Favorite Plants Of Master Gardeners
Submitted by Bonnah Boyd, Somervell County Master Gardener
Common Name: Blue salvia/mealy cup blue sage
Scientific Name: Salvia farinacea
Height: 2 – 3 feet
Spread: 1 -2 feet
Light: part shade to full sun
Flower color: dark blue, blue violet, white
Foliage: silver gray
Bloom time: April to frost
Soil: sand, loam,clay, caliche, limestone, well-drained
This plant is attractive to bees, butterflies and/or birds. Drought tolerant; suitable for xeriscaping. It is excellent in a flower bed, in well drained patio pots, and in massed plantings. It is available in nurseries. It is resistant to deer.
The silver fuzz, covering both stems and leaves, is the “mealiness” that gives the plant its name.
Favorite Plants of Master Gardeners
GOLDEN CROWNBEARD – (CowPen Daisies)
By Nancy Hillin, Somervell County Master Gardener
Native / Adaptive: Native annual often classified as an herb, weed or wildflower
Height: Up to five feet
Spread: Up to three feet across; re-seeds itself via of a prolific seed crop
Light: Full sun
Seasonal Interest: Abundant blooms April through October
Colors / Features: Two inch yellow flower disks with broad rays and grayish-green triangular leaves
Water: Frugal to no watering; extremely drought tolerant; blooms and keeps blooms on 100 degree days
Maintenance: None necessary, although pruning or deadheading will make more hearty flower heads
Wildlife: CowPen Daisies are a host plant for Bordered Patch butterflies and favorites of Gulf Fritillaries, Painted Ladies, Queens and Monarchs. Bumble bees often frequent CowPen Daisies.

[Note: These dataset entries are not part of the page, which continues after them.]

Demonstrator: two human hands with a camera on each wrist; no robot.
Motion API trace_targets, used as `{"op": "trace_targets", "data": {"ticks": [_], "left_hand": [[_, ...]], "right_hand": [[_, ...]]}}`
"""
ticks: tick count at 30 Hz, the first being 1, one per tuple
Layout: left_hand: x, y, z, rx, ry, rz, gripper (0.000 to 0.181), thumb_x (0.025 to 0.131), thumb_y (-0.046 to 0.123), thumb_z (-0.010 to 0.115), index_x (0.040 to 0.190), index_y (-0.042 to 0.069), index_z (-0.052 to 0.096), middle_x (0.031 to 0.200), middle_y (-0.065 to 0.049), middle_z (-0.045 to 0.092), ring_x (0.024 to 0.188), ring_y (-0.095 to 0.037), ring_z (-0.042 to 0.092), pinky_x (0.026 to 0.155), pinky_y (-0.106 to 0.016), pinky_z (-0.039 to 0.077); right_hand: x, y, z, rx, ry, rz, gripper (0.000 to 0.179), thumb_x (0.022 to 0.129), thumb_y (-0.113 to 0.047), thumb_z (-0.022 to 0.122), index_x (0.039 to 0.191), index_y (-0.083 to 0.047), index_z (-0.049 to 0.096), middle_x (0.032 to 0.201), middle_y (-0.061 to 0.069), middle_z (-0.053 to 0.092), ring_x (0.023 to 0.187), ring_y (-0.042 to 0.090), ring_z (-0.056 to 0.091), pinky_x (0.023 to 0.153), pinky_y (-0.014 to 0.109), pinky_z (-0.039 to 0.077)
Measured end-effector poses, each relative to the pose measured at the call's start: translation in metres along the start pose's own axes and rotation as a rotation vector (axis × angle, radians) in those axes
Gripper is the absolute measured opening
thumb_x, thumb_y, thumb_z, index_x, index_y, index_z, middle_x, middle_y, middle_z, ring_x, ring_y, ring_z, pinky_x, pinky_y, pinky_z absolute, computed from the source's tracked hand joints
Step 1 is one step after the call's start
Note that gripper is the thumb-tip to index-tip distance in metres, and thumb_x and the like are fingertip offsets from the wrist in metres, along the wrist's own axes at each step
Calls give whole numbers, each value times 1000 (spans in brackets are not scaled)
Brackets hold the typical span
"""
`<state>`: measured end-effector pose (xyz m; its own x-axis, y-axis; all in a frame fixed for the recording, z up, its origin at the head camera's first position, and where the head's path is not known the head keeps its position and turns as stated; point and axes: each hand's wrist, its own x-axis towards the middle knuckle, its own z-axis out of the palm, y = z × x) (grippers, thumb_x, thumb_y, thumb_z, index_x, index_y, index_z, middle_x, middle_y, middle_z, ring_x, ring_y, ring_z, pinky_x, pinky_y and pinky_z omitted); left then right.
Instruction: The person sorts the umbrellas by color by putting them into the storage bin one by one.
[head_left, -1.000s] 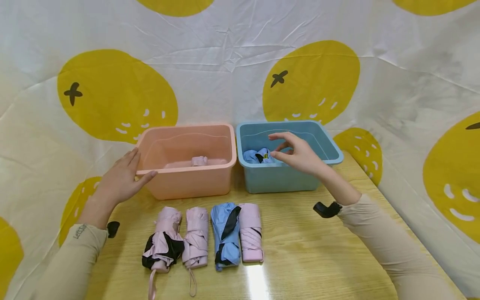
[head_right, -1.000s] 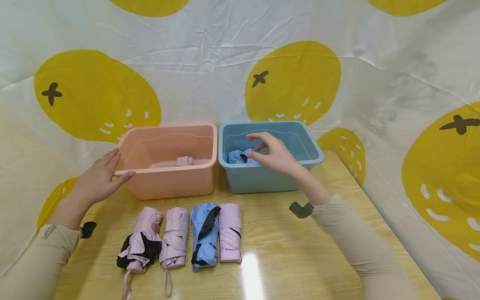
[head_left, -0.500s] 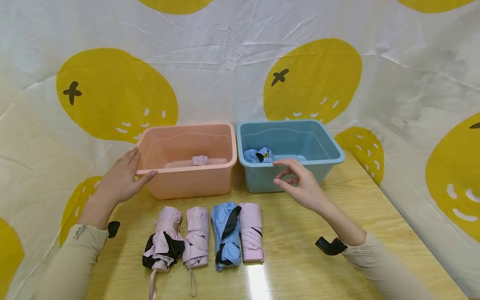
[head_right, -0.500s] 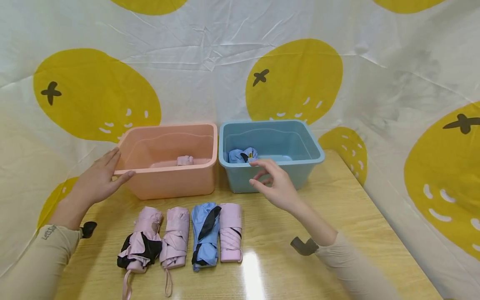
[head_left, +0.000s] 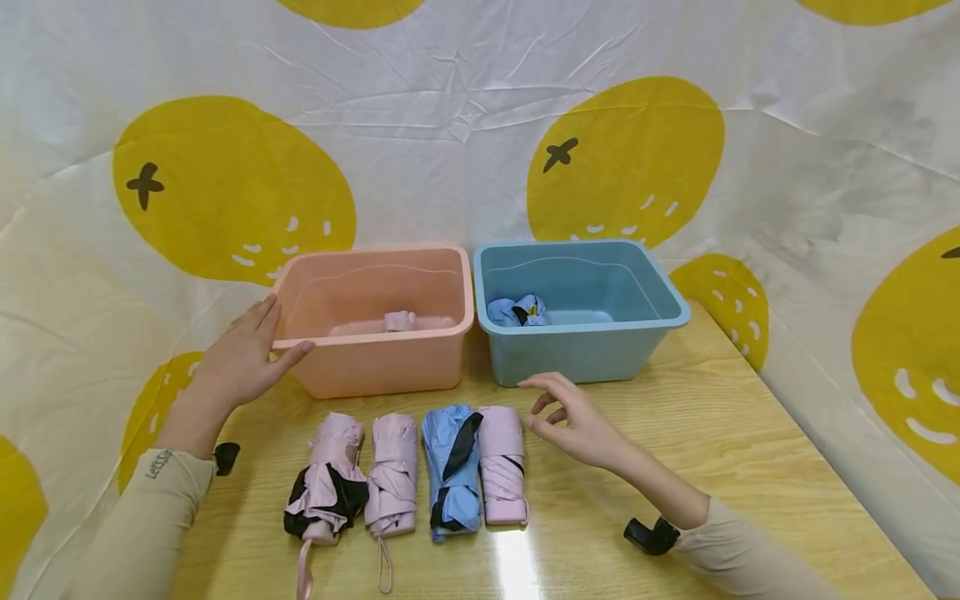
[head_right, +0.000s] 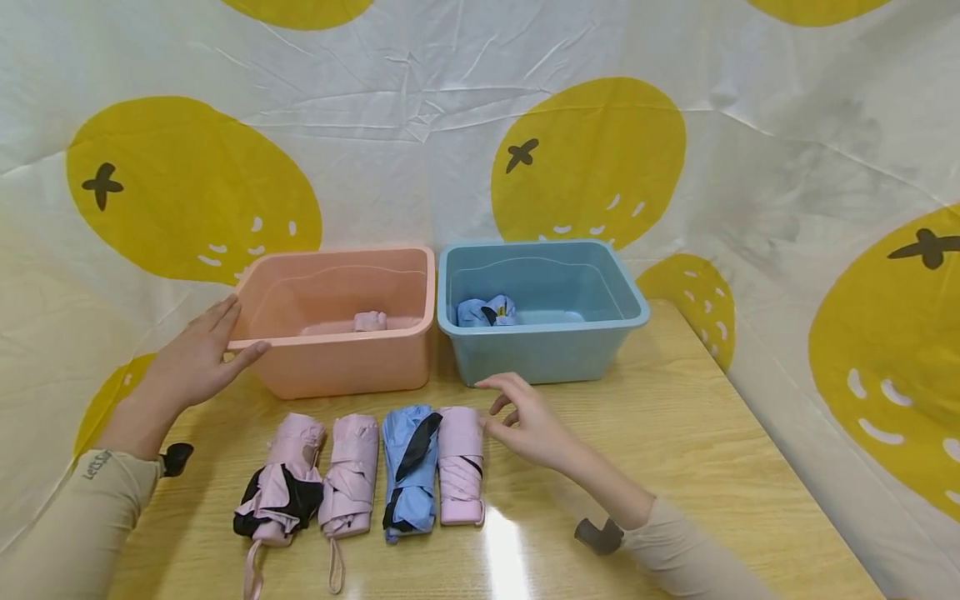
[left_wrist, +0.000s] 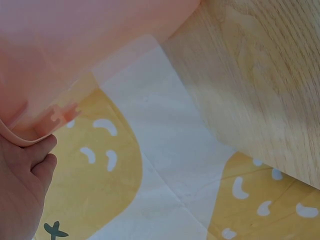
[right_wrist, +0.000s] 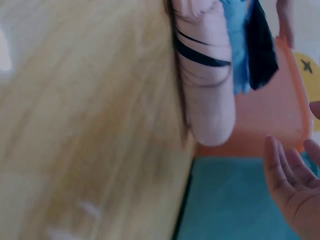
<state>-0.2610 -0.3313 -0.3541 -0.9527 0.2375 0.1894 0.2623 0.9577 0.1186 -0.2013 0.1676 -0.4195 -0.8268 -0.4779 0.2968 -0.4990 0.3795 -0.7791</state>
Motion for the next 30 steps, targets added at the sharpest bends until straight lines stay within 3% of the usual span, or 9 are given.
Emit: {"op": "trace_targets", "data": {"ticks": [7, 14, 21, 30], "left_hand": [[0, 1, -1, -11, -1, 1, 101, 103, 64, 47, 159, -14, 16, 168, -34, 13, 152, -55, 17, 123, -67, 17], [1, 1, -1, -9, 4, 5, 101, 103, 64, 47, 159, -14, 17, 167, -34, 14, 152, -55, 17, 123, -67, 18], [1, 0, 0, -5, -2, 3, 101, 103, 65, 47, 159, -14, 18, 168, -34, 14, 152, -55, 17, 123, -66, 17], [0, 0, 1, 6, 8, -2, 101, 103, 65, 47, 159, -14, 18, 167, -34, 15, 152, -55, 19, 123, -66, 18]], "right_hand": [[1, 7, 22, -72, -84, 54, 58, 93, -14, 77, 146, -9, 55, 144, 13, 51, 114, 35, 62, 83, 43, 63], [7, 7, 37, -300, -145, 97, 85, 84, -31, 85, 154, -2, 47, 155, 21, 45, 140, 40, 48, 114, 59, 43], [12, 6, 51, -382, -199, 213, 95, 82, -43, 86, 158, -7, 43, 160, 16, 41, 141, 44, 43, 110, 62, 45], [22, 0, 59, -459, -209, 258, 100, 78, -52, 86, 157, -6, 46, 158, 17, 45, 136, 47, 49, 99, 64, 52]]}}
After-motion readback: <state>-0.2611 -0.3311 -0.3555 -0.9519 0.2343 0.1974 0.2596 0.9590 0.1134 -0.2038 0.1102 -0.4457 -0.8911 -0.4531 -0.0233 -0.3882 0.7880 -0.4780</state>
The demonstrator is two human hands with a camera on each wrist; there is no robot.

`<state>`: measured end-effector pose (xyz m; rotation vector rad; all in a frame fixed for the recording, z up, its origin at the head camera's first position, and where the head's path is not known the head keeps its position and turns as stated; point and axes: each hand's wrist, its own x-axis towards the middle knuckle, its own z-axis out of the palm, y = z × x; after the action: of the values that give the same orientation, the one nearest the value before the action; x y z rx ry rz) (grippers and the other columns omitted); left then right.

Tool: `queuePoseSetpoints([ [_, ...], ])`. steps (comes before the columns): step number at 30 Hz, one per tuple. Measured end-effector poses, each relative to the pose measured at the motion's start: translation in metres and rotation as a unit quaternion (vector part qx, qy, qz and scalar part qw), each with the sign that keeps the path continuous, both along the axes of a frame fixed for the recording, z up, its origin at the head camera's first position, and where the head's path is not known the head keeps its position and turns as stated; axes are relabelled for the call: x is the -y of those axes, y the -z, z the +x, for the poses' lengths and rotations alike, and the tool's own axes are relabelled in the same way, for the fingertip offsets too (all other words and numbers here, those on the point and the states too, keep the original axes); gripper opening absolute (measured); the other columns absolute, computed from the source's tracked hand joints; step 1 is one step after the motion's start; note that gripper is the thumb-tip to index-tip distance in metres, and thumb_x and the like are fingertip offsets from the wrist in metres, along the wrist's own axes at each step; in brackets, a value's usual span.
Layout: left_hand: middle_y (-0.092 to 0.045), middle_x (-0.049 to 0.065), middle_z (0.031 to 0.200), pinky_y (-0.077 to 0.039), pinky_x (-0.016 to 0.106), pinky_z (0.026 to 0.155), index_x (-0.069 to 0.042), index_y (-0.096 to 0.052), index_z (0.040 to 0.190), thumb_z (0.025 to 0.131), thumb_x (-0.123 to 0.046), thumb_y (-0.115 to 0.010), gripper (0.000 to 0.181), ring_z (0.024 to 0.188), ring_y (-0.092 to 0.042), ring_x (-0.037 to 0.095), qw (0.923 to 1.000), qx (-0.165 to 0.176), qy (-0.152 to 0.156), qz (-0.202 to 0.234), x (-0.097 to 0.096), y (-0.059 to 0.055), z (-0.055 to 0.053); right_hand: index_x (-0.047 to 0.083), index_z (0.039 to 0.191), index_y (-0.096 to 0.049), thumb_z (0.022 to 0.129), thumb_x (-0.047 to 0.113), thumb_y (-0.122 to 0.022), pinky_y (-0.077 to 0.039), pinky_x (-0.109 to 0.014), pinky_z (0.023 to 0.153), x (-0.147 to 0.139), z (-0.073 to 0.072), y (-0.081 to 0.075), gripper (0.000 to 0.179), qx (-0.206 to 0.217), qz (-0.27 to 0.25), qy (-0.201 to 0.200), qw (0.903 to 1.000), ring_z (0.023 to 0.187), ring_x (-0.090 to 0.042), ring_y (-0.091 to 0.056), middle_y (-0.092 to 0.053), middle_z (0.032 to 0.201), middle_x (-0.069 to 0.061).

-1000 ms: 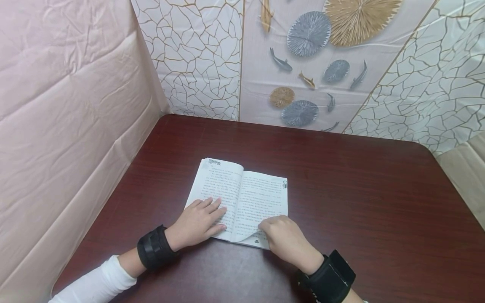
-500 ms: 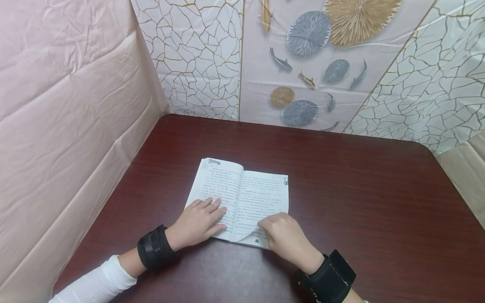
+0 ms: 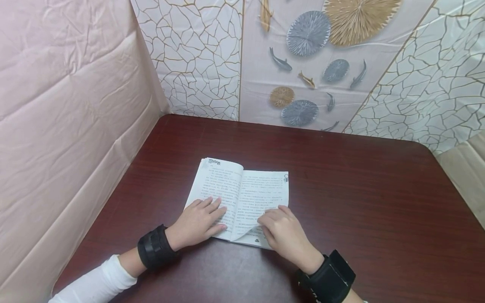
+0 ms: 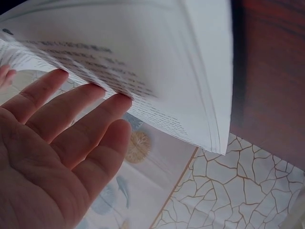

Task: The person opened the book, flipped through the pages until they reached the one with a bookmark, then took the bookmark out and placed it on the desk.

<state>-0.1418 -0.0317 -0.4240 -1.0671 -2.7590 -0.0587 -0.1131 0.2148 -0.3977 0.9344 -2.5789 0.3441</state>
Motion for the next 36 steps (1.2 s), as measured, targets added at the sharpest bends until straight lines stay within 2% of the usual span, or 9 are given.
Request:
queuePoseSetpoints([
  [5, -0.056, 0.009, 0.121, -0.040, 0.039, 0.085, -0.016, -0.056, 0.115, 0.086, -0.052, -0.042, 0.048, 0.111, -0.051, 0.027, 1.0000, 0.005, -0.002, -0.002, 0.000, -0.001, 0.000, 0.012, 0.080, -0.068, 0.065, 0.005, -0.070, -0.039, -0.047, 0.087, 0.000, -0.001, -0.002, 0.017, -0.022, -0.016, 0.002, 0.9996, 0.089, -0.020, -0.062, -0.068, 0.081, 0.002],
  [15, -0.056, 0.009, 0.121, -0.039, 0.041, 0.086, -0.016, -0.056, 0.115, 0.083, -0.058, -0.042, 0.055, 0.112, -0.051, 0.028, 0.9999, 0.008, -0.011, -0.007, -0.002, -0.003, 0.002, 0.011, 0.080, -0.069, 0.064, 0.005, -0.072, -0.036, -0.048, 0.090, 0.003, -0.003, -0.009, 0.018, -0.032, -0.036, 0.011, 0.9988, 0.090, -0.021, -0.062, -0.068, 0.082, 0.000],
  [20, -0.056, 0.011, 0.120, -0.040, 0.042, 0.086, -0.016, -0.056, 0.112, 0.080, -0.063, -0.042, 0.059, 0.111, -0.052, 0.029, 0.9997, 0.001, -0.021, -0.007, -0.006, -0.005, 0.004, 0.011, 0.081, -0.069, 0.064, 0.004, -0.071, -0.038, -0.045, 0.089, 0.006, -0.004, -0.012, 0.019, -0.049, -0.049, -0.007, 0.9976, 0.087, -0.018, -0.062, -0.068, 0.082, 0.000],
  [25, -0.056, 0.013, 0.120, -0.041, 0.042, 0.085, -0.014, -0.056, 0.110, 0.077, -0.069, -0.039, 0.067, 0.110, -0.053, 0.031, 0.9993, 0.003, -0.037, -0.010, -0.011, -0.005, 0.006, 0.011, 0.081, -0.067, 0.064, 0.001, -0.069, -0.043, -0.038, 0.083, 0.010, -0.006, -0.017, 0.020, -0.076, -0.070, -0.031, 0.9942, 0.081, -0.013, -0.061, -0.067, 0.081, 0.001],
  [31, -0.057, 0.016, 0.117, -0.044, 0.042, 0.081, -0.010, -0.057, 0.105, 0.071, -0.074, -0.040, 0.075, 0.107, -0.054, 0.034, 0.9989, -0.012, -0.045, -0.012, -0.016, -0.005, 0.008, 0.010, 0.082, -0.067, 0.075, 0.007, -0.062, -0.045, -0.035, 0.080, 0.015, -0.009, -0.021, 0.009, -0.085, -0.092, -0.057, 0.9905, 0.078, -0.013, -0.061, -0.067, 0.080, 0.000],
  [36, -0.057, 0.018, 0.116, -0.044, 0.041, 0.080, -0.008, -0.057, 0.104, 0.069, -0.076, -0.041, 0.078, 0.107, -0.054, 0.034, 0.9986, -0.019, -0.048, -0.014, -0.019, -0.003, 0.010, 0.008, 0.081, -0.068, 0.080, 0.008, -0.058, -0.044, -0.036, 0.081, 0.020, -0.009, -0.023, 0.010, -0.074, -0.099, -0.063, 0.9903, 0.078, -0.014, -0.061, -0.067, 0.079, -0.001],
])
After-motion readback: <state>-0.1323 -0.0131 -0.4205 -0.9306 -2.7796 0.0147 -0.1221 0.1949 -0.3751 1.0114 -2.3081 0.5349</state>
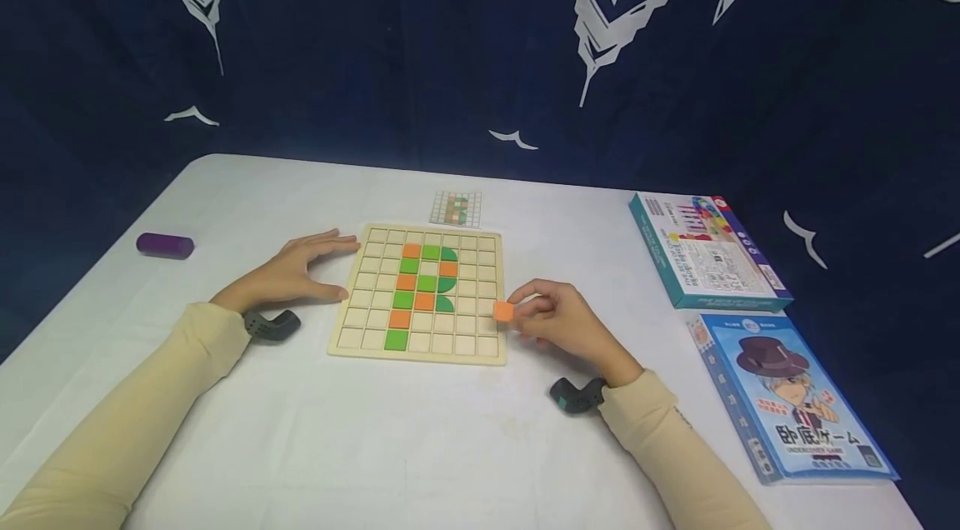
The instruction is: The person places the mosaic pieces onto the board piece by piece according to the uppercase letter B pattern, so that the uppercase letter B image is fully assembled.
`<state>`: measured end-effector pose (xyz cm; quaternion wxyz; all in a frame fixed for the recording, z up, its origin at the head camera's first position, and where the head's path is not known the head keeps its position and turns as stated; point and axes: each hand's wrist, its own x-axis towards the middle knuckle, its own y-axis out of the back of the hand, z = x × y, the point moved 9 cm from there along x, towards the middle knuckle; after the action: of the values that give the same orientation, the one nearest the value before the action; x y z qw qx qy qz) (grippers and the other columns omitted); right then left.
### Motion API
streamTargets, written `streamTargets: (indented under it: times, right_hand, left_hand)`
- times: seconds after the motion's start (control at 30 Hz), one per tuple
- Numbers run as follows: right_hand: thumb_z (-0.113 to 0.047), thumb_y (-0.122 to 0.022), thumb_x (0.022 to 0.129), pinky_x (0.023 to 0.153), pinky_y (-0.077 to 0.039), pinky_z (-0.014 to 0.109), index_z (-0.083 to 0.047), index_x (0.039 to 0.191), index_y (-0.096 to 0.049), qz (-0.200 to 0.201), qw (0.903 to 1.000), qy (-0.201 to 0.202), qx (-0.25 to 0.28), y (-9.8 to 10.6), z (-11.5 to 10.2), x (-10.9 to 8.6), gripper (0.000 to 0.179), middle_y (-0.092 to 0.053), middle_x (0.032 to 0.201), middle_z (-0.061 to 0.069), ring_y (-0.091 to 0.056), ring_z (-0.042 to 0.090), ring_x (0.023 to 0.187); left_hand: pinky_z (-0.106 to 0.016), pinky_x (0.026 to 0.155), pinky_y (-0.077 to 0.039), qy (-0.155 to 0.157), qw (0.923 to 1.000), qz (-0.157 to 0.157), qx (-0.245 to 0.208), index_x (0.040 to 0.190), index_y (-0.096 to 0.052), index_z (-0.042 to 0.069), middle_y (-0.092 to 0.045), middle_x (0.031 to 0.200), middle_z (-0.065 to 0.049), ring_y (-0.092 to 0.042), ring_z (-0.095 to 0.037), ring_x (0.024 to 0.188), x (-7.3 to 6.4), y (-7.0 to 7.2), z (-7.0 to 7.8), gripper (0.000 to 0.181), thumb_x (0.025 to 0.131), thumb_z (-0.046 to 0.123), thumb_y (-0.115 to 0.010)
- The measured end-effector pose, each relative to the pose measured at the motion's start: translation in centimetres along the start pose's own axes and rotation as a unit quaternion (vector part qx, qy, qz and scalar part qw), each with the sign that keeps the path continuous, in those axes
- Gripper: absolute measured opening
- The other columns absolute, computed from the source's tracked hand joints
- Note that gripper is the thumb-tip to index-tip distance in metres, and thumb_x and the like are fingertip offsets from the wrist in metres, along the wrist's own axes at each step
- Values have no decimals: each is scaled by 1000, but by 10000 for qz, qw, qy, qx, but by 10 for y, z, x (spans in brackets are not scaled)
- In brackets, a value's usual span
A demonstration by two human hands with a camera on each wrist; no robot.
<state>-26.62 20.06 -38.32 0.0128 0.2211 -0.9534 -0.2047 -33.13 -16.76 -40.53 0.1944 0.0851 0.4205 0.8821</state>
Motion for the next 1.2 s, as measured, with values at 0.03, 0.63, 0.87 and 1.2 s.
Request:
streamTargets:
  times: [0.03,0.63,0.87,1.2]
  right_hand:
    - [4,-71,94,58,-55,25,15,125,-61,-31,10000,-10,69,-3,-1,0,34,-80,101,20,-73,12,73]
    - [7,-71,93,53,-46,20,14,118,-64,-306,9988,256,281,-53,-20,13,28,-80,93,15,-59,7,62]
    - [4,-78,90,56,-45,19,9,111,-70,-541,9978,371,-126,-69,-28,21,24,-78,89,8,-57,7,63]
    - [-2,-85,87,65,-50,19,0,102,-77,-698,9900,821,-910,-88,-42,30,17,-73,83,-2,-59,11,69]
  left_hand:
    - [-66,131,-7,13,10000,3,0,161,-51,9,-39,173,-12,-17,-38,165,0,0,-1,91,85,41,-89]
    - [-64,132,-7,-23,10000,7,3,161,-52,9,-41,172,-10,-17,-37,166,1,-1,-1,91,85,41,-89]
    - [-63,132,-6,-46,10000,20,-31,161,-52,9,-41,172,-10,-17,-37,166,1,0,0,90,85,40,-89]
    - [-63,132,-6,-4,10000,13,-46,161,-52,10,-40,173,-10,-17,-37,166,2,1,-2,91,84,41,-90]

Deer: Deer take no interest in this plant.
Comments / Experience with the plant: The Golden Crownbeard was given the more common name, CowPen Daisies, because it seems to grow best in disturbed soils like the soil found where cows have been tromping around. But, contrary to its name, it should not be allowed to grow where animals are grazing. It contains the toxin galegine that causes poisoning if ingested in large quantities. But, properly placed, it is a butterfly and bee magnet. Keep it in an area to itself as some other species of plants may not be able to germinate or grow because of the allelopathic (toxin) effects. Despite these warnings, CowPen Daisies make up for it all by being one of the most dramatic and drought resistant plants to be found. When all else was succumbing to the long hot summer of 2011, it was wonderful to see the CowPen Daisies just outside my garden in full bloom. You can rest assured that when this plant starts to bloom, the bees and butterflies will soon follow.